Pull out every line below holding the word "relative".

** Opening DATA PROVIDED block **

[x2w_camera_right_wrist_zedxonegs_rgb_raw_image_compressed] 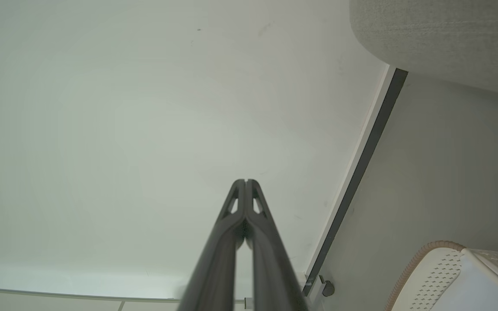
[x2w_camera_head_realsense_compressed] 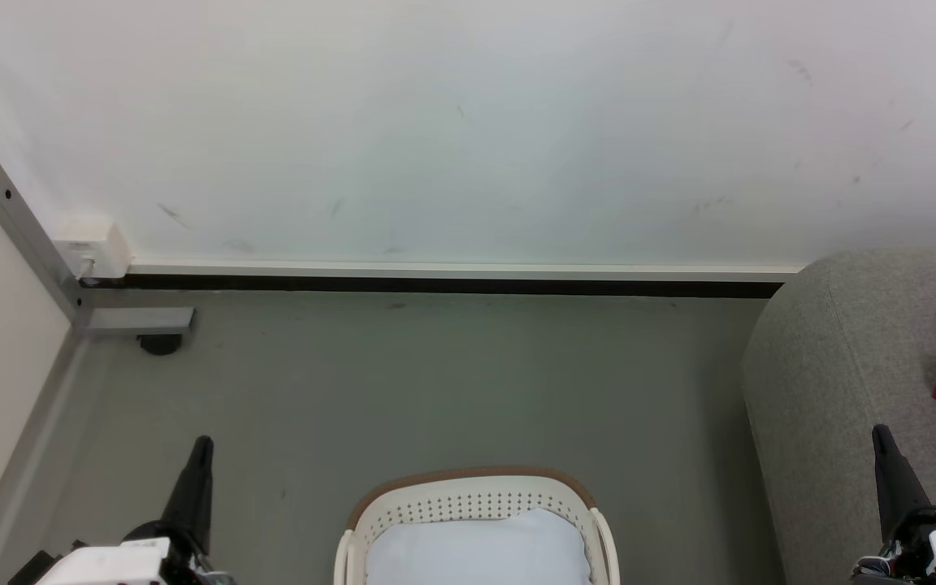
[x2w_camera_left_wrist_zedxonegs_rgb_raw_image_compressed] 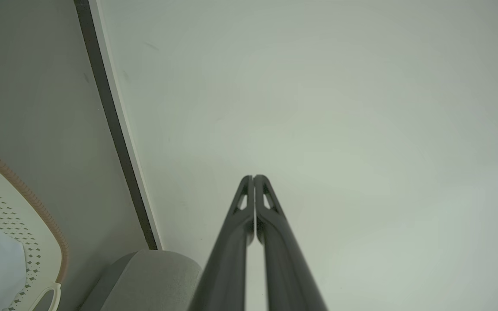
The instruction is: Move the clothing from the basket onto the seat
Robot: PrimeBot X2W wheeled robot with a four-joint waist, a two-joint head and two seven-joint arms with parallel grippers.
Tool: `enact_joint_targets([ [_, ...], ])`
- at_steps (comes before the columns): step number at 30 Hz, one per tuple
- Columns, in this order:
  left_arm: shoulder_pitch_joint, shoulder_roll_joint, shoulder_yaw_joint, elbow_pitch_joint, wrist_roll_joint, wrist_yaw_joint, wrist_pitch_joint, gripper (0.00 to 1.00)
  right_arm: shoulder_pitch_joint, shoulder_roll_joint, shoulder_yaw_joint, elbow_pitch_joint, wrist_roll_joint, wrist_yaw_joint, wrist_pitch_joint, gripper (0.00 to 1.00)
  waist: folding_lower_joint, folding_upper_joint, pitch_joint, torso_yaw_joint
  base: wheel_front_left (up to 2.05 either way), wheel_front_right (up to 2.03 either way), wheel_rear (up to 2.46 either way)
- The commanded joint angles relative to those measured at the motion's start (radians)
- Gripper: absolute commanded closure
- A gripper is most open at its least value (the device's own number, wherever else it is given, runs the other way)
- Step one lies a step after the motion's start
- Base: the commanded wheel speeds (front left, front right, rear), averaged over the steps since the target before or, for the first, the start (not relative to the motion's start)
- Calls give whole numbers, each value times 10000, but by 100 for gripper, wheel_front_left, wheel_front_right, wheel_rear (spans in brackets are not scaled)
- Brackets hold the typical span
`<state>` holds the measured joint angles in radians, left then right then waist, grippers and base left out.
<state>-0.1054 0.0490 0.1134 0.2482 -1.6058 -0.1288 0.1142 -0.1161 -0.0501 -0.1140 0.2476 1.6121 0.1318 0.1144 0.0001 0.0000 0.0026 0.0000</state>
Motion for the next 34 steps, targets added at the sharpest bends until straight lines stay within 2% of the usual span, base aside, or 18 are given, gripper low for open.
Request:
enact_joint_targets([
  [1,-91,19,26,-30,-125,-36,39,100,127,-1,-43,-42,6,-21,35,100,-1,0,0,0,0,0,0],
  [34,-91,19,24,-30,-126,-36,38,100,126,0,-44,-42,1,-21,37,100,-1,0,0,0,0,0,0],
])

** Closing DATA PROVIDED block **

SOLUTION TO THIS EXERCISE:
- The commanded joint angles relative to those measured at the motion's start (radians)
- Base: the commanded wheel speeds (front left, front right, rear), averaged over the steps since the target before or, for the first, the start (not relative to the motion's start)

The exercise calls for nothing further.